Improved Bounds for Fully Dynamic Matching via Ordered Ruzsa-Szemerédi Graphs

In a very recent breakthrough, Behnezhad and Ghafari [arXiv'24] developed a novel fully dynamic randomized algorithm for maintaining a $(1-\epsilon)$-approximation of maximum matching with amortized update time potentially much better than the trivial $O(n)$ update time.
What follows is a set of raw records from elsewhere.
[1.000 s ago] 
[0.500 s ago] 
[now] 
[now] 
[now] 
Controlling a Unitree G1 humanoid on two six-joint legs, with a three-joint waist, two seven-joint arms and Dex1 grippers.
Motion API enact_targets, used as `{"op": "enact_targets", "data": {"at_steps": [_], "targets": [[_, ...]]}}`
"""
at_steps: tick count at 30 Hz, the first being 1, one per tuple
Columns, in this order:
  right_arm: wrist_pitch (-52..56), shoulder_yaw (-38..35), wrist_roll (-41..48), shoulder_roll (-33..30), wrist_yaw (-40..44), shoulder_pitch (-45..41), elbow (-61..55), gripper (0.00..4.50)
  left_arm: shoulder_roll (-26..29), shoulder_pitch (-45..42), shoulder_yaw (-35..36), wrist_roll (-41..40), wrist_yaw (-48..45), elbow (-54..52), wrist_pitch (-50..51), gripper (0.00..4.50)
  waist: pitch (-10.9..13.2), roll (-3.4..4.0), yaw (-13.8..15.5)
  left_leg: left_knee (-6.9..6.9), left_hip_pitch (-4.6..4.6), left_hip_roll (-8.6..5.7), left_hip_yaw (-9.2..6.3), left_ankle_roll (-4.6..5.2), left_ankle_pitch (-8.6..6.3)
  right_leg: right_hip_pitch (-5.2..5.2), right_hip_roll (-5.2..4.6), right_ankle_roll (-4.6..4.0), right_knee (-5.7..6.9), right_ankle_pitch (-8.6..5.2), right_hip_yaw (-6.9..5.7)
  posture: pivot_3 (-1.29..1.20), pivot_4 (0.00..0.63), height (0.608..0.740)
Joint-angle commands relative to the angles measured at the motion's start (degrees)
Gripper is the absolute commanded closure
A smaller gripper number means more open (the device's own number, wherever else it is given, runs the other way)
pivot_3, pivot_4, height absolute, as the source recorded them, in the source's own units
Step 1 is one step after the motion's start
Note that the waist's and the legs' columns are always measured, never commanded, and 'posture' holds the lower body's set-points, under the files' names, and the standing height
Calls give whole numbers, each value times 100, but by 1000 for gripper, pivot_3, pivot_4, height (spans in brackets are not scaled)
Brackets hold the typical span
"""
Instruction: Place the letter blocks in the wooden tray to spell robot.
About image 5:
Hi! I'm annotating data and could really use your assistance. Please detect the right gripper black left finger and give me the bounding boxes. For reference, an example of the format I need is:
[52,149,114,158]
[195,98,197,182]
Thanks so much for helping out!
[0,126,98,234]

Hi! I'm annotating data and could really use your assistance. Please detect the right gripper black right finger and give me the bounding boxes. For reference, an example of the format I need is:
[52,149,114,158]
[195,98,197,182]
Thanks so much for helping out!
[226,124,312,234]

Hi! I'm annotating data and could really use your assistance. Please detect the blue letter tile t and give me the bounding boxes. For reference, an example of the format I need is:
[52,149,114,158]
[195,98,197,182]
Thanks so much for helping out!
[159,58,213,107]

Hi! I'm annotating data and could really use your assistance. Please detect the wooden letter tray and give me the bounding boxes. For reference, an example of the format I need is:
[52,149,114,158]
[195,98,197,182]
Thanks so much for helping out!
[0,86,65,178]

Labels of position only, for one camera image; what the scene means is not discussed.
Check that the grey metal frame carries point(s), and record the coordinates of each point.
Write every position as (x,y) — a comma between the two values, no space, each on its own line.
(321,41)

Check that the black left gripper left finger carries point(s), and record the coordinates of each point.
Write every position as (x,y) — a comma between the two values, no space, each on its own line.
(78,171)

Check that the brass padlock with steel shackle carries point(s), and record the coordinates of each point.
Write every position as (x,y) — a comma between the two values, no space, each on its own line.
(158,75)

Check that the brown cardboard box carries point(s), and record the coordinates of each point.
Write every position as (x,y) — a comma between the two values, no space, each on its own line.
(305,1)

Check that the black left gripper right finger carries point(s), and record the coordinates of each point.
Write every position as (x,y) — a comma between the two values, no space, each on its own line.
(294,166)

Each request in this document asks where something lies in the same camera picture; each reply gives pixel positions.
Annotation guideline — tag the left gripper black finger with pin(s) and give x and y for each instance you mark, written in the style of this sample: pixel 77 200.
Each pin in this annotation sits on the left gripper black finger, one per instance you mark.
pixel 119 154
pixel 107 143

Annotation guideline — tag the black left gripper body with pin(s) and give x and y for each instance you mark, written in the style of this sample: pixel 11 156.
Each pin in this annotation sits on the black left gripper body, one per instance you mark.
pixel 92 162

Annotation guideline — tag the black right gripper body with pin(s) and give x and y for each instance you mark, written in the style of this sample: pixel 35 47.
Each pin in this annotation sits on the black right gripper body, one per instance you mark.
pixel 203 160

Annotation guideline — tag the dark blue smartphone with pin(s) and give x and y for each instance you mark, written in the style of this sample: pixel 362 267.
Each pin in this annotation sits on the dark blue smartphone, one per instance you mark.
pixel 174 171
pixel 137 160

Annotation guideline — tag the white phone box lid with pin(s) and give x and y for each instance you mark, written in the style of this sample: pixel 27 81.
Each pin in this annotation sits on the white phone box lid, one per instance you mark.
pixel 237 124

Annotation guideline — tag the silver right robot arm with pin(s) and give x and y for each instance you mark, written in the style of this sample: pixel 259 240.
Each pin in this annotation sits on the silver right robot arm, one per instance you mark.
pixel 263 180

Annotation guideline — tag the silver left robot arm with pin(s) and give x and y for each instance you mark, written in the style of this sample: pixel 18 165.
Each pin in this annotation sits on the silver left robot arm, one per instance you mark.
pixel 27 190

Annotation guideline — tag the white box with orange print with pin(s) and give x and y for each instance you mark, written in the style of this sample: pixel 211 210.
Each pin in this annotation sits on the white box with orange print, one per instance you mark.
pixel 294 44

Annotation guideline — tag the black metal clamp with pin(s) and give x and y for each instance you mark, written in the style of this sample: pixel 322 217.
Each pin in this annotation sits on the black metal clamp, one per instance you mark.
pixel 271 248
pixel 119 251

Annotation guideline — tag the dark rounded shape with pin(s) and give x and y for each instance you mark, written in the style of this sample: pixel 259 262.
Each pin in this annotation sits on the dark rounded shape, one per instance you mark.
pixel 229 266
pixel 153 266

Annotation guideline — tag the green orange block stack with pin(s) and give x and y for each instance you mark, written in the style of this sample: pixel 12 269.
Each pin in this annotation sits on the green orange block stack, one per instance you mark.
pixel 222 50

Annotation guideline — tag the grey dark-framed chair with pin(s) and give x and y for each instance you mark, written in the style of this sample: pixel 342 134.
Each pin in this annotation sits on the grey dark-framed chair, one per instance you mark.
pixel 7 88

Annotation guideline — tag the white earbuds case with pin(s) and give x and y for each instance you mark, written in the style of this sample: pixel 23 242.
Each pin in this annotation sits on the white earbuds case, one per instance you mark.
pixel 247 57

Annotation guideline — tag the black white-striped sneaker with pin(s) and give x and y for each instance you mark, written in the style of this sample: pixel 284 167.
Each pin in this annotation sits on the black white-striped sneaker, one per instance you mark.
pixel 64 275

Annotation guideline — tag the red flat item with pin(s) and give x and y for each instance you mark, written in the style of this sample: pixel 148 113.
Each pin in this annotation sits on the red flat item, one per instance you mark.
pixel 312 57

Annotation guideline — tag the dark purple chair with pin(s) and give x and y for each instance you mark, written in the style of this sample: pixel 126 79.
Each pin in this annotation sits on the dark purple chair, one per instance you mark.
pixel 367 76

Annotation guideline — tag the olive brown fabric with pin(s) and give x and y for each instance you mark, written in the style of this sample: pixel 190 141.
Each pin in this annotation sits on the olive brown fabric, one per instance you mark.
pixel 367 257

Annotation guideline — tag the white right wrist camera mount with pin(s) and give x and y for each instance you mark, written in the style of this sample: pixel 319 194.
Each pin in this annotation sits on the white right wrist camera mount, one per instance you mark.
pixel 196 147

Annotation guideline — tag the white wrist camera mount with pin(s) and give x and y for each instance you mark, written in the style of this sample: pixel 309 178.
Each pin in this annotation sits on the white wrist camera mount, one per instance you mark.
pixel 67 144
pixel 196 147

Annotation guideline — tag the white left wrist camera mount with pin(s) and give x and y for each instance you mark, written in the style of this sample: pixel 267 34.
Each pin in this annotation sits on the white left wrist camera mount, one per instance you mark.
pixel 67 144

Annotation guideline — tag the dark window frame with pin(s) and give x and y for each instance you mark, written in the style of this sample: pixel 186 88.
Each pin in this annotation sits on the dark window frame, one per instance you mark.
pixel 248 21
The runtime of the BG algorithm is parameterized via the following graph theoretical concept: * For any $n$, define $ORS(n)$ -- standing for Ordered RS Graph -- to be the largest number of edge-disjoint matchings $M1,\ldots,Mt$ of size $\Theta(n)$ in an $n$-vertex graph such that for every $i \in [t]$, $Mi$ is an induced matching in the subgraph $M{i} \cup M{i+1} \cup \ldots \cup Mt$. Then, for any fixed $\epsilon > 0$, the BG algorithm runs in [ O\left( \sqrt{n^{{1+O(\epsilon)}} \cdot ORS(n)} \right) ] amortized update time with high probability, even against an adaptive adversary. $ORS(n)$ is a close variant of a more well-known quantity regarding RS graphs (which require every matching to be induced regardless of the ordering). It is currently only known that $n^{o(1)} \leqslant ORS(n) \leqslant n^{1-o(1)}$, and closing this gap appears to be a notoriously challenging problem. In this work, we further strengthen the result of Behnezhad and Ghafari and push it to limit to obtain a randomized algorithm with amortized update time of [ n^{o(1)} \cdot ORS(n) ] with high probability, even against an adaptive adversary. In the limit, i.e., if current lower bounds for $ORS(n) = n^{o(1)}$ are almost optimal, our algorithm achieves an $n^{o(1)}$ update time for $(1-\epsilon)$-approximation of maximum matching, almost fully resolving this fundamental question. In its current stage also, this fully reduces the algorithmic problem of designing dynamic matching algorithms to a purely combinatorial problem of upper bounding $ORS(n)$ with no algorithmic considerations.